WHAT TO DO – Go through the data from its first line and retype each line, stopping once the line containing "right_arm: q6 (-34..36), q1" has been retyped.
....................
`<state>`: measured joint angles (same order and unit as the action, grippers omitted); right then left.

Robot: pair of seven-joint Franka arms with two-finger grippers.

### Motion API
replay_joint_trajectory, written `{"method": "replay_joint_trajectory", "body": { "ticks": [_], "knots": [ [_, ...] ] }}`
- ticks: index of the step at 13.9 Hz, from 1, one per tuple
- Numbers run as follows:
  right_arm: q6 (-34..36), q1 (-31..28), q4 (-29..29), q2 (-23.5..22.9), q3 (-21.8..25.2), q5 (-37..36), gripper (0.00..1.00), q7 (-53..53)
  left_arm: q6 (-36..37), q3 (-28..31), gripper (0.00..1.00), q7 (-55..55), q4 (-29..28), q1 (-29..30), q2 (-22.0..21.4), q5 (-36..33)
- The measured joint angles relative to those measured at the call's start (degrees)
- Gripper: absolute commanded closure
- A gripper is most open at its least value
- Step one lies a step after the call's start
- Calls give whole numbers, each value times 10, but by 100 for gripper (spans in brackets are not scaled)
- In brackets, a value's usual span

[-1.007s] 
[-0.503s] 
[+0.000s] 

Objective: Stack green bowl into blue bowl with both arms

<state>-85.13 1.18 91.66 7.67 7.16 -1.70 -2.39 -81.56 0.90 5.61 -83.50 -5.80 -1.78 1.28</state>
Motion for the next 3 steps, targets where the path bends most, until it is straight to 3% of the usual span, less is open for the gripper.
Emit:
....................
COMPLETED TASK –
`<state>`: measured joint angles (same order and unit as the action, grippers omitted); right then left.

Robot: pair of seven-joint Franka arms with two-finger grippers.

### Motion API
replay_joint_trajectory, written `{"method": "replay_joint_trajectory", "body": { "ticks": [_], "knots": [ [_, ...] ] }}`
- ticks: index of the step at 13.9 Hz, from 1, one per tuple
- Numbers run as follows:
  right_arm: q6 (-34..36), q1 (-31..28), q4 (-29..29), q2 (-23.5..22.9), q3 (-21.8..25.2), q5 (-37..36), gripper (0.00..1.00), q7 (-53..53)

There's nothing else to the answer.